Task to carry out:
Lines holding the string "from" are the ones to copy; find them all in the data.

Saved entries:
--------------------------------------------------
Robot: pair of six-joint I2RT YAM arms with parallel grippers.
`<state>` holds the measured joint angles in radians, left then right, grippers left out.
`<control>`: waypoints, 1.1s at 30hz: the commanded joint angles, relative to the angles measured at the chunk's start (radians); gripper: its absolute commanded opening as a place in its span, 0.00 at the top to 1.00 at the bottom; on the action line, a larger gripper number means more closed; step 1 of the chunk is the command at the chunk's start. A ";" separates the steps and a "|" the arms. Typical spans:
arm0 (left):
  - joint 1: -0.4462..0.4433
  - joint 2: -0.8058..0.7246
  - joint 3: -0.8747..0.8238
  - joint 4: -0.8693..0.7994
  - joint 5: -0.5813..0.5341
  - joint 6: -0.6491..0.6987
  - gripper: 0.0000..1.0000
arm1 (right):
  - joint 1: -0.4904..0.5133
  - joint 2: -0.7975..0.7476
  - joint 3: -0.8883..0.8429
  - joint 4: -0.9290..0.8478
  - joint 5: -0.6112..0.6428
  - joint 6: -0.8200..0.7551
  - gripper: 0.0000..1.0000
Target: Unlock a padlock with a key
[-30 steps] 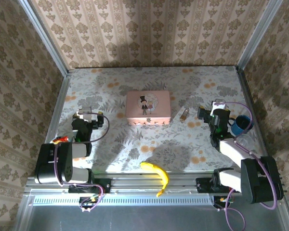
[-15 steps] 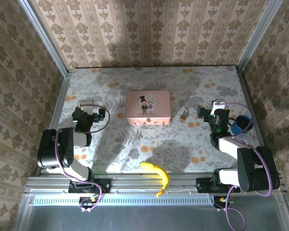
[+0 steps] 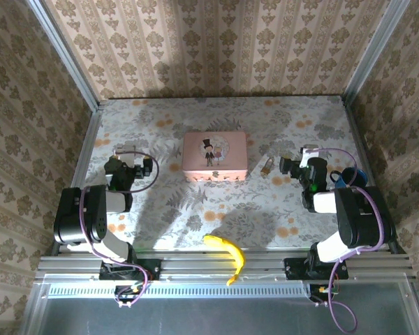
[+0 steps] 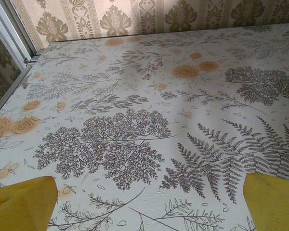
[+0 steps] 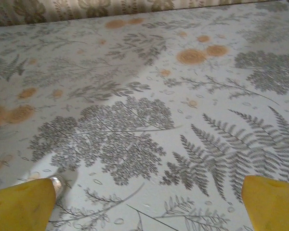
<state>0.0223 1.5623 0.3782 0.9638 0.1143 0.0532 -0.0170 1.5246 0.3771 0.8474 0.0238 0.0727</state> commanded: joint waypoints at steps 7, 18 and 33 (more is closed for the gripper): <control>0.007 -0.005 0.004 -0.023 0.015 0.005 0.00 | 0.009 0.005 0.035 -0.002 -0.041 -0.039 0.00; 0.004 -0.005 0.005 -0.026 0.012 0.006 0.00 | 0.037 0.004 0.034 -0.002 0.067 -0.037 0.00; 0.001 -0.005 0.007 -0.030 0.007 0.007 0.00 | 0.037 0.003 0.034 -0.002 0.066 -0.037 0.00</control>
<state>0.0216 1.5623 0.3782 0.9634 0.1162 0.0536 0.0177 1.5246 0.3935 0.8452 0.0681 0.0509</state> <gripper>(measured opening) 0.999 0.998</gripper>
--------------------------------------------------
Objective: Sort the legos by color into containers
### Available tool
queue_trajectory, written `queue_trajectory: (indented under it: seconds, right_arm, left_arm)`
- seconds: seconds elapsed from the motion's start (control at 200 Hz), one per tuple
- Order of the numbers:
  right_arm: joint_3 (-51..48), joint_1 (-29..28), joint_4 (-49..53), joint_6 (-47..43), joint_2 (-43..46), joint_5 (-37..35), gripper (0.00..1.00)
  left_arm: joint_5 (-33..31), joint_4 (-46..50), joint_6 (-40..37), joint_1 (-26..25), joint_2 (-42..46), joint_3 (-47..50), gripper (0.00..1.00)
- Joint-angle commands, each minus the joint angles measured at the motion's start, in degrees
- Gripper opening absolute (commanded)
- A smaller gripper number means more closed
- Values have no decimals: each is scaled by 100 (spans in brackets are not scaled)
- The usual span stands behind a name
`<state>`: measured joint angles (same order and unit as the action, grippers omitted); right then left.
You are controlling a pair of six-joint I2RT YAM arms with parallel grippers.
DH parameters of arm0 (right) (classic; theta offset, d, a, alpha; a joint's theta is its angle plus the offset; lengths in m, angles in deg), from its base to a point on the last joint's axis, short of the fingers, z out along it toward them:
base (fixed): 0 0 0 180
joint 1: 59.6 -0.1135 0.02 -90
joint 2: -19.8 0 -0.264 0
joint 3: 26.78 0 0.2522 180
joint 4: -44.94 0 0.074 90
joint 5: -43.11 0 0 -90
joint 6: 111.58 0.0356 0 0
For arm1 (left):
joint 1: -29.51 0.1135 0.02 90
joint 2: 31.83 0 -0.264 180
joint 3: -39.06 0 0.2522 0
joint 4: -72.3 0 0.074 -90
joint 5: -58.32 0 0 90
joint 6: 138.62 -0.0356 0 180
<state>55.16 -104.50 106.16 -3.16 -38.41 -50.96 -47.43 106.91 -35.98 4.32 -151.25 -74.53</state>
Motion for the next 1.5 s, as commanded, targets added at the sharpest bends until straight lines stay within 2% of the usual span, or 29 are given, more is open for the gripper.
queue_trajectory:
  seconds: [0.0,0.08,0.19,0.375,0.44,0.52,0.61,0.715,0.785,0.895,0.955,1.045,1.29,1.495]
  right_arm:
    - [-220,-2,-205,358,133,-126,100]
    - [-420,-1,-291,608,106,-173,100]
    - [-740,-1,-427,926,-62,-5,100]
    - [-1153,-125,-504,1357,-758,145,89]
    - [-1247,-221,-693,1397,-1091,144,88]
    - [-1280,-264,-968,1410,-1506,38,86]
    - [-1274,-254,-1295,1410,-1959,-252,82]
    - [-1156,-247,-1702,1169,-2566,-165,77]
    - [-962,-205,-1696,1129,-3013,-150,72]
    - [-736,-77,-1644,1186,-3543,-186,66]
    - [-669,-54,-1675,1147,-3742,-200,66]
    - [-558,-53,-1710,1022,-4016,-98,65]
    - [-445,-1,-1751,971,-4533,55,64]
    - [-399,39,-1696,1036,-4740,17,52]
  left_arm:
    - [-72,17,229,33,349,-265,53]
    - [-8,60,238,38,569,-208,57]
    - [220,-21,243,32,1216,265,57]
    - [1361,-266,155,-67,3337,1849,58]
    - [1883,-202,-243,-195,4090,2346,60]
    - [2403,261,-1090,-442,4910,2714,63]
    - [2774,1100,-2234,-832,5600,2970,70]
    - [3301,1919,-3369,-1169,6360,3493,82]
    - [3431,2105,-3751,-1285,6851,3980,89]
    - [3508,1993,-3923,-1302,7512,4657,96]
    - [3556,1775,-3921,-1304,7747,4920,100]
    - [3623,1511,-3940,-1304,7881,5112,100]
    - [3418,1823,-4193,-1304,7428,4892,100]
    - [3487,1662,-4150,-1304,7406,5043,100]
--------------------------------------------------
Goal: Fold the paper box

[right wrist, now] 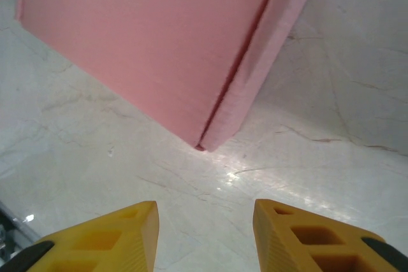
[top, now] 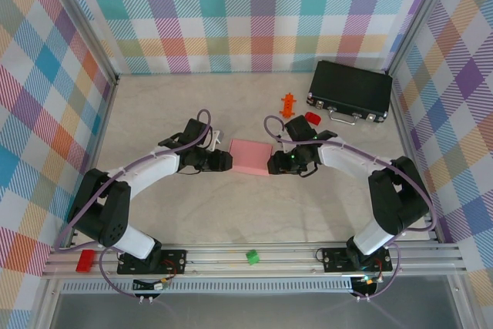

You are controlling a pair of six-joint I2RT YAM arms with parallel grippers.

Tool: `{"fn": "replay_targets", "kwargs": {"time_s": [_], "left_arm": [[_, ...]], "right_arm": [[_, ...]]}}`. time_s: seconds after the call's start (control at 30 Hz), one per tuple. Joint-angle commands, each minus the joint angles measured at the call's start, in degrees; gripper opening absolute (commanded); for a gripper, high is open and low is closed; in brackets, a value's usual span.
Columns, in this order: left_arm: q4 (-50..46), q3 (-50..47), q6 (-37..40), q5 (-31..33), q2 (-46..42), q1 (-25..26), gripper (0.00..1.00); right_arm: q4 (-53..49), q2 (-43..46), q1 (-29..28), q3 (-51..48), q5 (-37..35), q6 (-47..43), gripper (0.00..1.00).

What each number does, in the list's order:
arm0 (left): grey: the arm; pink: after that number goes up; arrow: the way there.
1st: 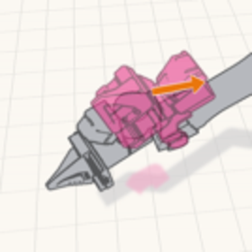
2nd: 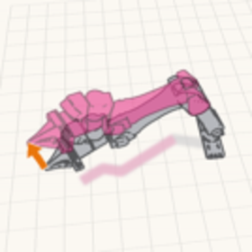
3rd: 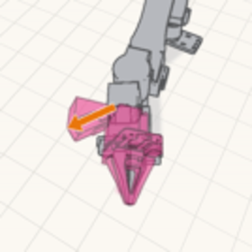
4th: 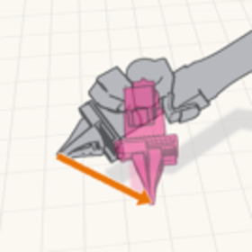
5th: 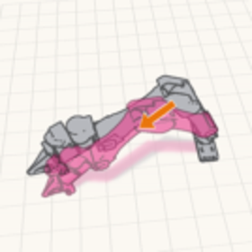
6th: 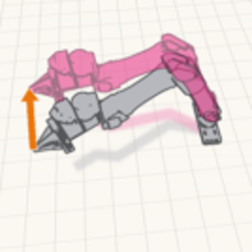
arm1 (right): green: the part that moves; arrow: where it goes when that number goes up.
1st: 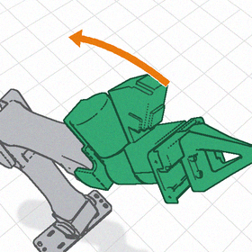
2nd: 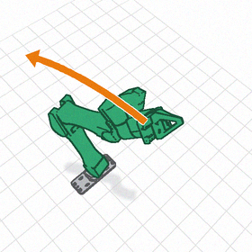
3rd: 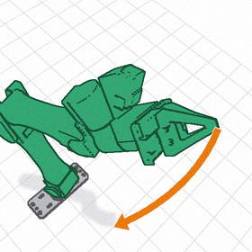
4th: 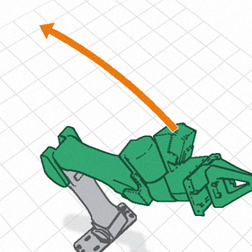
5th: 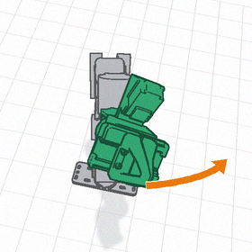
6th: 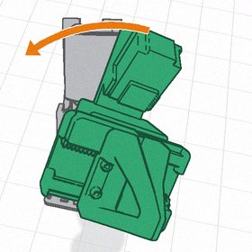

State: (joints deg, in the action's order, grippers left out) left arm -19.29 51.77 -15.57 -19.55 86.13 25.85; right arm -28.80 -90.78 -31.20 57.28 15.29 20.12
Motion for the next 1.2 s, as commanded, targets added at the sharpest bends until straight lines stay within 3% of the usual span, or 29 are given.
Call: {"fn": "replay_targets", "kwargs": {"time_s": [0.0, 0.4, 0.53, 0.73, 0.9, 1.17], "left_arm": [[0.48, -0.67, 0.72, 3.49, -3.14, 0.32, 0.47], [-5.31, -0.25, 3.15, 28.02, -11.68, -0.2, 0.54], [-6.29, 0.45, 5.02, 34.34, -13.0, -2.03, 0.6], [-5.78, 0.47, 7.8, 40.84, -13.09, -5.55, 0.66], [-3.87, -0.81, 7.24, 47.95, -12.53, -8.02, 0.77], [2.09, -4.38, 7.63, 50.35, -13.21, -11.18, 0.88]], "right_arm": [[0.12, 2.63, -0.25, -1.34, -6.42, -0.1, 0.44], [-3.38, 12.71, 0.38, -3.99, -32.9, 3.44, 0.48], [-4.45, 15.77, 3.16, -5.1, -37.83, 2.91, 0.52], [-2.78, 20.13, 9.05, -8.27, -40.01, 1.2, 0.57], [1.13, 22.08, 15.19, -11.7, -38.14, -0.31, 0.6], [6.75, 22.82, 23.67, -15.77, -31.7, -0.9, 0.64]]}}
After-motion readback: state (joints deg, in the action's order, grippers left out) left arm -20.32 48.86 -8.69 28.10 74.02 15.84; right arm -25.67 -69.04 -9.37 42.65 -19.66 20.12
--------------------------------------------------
Answer to the problem:
- seconds: seconds elapsed from the motion's start (control at 200 Hz), one per tuple
DH parameters of arm0 (right) (classic; theta offset, d, a, alpha; a joint's theta is its angle plus the offset; lengths in m, angles in deg), from its base to a point on the last joint's axis, short of the fingers, z out along it toward them:

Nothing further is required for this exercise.